En menos de dos semanas, el país vuelve a sostener el peso insoportable de dos vidas arrebatadas por la fuerza pública. Primero fue Óscar Cortez, comunero de Minas Viejas en San Lorenzo, asesinado por militares que irrumpieron en su territorio como si se tratara de un campo de guerra. Y ahora es Roberto P., un joven de 19 años en Santa Elena, torturado dentro de una vivienda, golpeado frente a menores de edad, electrocutado con cables arrancados del techo y trasladado agonizante a un hospital donde solo se constató su muerte. No hubo error, no hubo exceso accidental: hubo brutalidad, hubo violencia estatal desatada dentro de una casa donde nadie tenía cómo defenderse. Ese día, la institución llamada a proteger la vida actuó como su verdugo.
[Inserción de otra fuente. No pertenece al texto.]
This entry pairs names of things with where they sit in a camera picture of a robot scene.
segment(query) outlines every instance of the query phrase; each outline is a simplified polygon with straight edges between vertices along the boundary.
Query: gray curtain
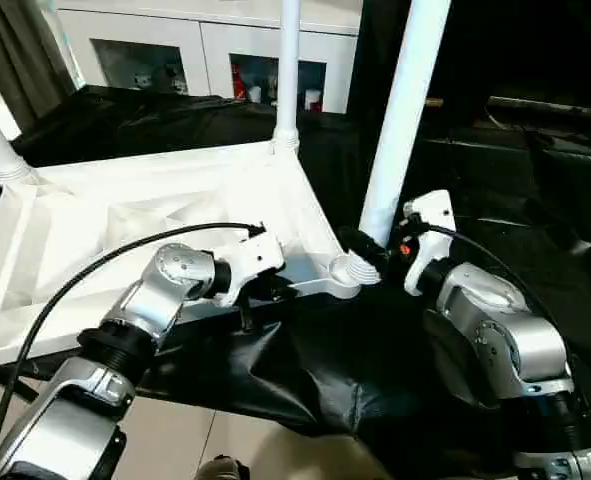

No es casual que esto ocurra desde enero de 2024, cuando el presidente Daniel Noboa declaró una guerra que nunca fue contra el crimen organizado: fue una guerra abierta contra la ciudadanía, una licencia explícita para usar las armas del Estado contra la población civil. Desde ese momento, las fuerzas armadas dejaron de ser un cuerpo destinado a la defensa nacional para convertirse en un instrumento de castigo y control. En provincias como Santa Elena, Guayaquil, Esmeraldas, Los Ríos y Manabí, donde la pobreza, la negritud y la marginalidad conviven con la ausencia histórica del Estado, la militarización se ha traducido en una sentencia silenciosa: hay vidas que valen menos. Esta violencia se ha vuelto constante y evidente, y ya no podemos callar frente a ella.
Nadie puede olvidar los nombres de quienes han sido asesinados por la violencia militar. Josué, Ismael, Saúl y Steven, jóvenes afrodescendientes, sufrieron una expresión brutal de lo poco que importan las infancias y juventudes negras para quienes portan armas del Estado: la saña, la crueldad y la impunidad con que fueron asesinados son un recordatorio del desprecio absoluto por la vida. En el mismo contexto, otros como Nevil Mina Quiñónez, Ariel Cheme Franco, Sara Murillo, Efraín Fúerez, José Guamán, Rosita Elena Paqui, y tantos más cuyos casos nunca se han relatado públicamente, se suman a esta larga lista que obliga a mirar de frente la realidad: los militares han entrado a nuestras calles creyéndose dueños del espacio público, dueños de la vida, ejerciendo violencia sistemática como si el pueblo fuera un territorio conquistable. A esto se añade el peso de las desapariciones forzadas, que convierten a familias enteras en víctimas del silencio y el miedo, y muestran que la violencia del Estado no siempre se ve, pero se siente, se recuerda y deja cicatrices profundas en las comunidades.
La pregunta que se repite cada día en esos territorios es brutal y real: ¿quién tiene derecho a vivir? Porque en el Ecuador militarizado, el derecho a la vida parece otorgarse o negarse en función de la piel, del barrio, del acento, de la ropa, del cuerpo, de la edad. La violencia estatal no cae al azar: cae sobre los pobres, sobre los jóvenes, sobre los negros, sobre quienes este país siempre ha tratado como descartables. Cae con furia donde la desigualdad es más profunda. Cae donde las instituciones saben que el grito tardará en convertirse en denuncia y la denuncia tardará aún más en convertirse en justicia.
No es la falta de capacitación. No es la falta de protocolos. No es la confusión operativa. Es decisión. Es estructura. Es política. El Estado eligió militarizar y, al militarizar, eligió normalizar la muerte. Eligió dar a las fuerzas armadas el poder absoluto para irrumpir, golpear, torturar, desaparecer y matar. Eligió instalar el miedo como forma de gobierno. Eligió que nuestra vida sea negociable.
Hoy, las calles militarizadas no representan seguridad: representan permiso. Permiso para violentar. Permiso para aniquilar. Permiso para decidir quién respira y quién no. Y mientras el Estado mire hacia otro lado, mientras las autoridades justifiquen lo injustificable, mientras la muerte se acumule en los territorios empobrecidos, militarizar las calles seguirá siendo la forma más brutal de legitimar la muerte.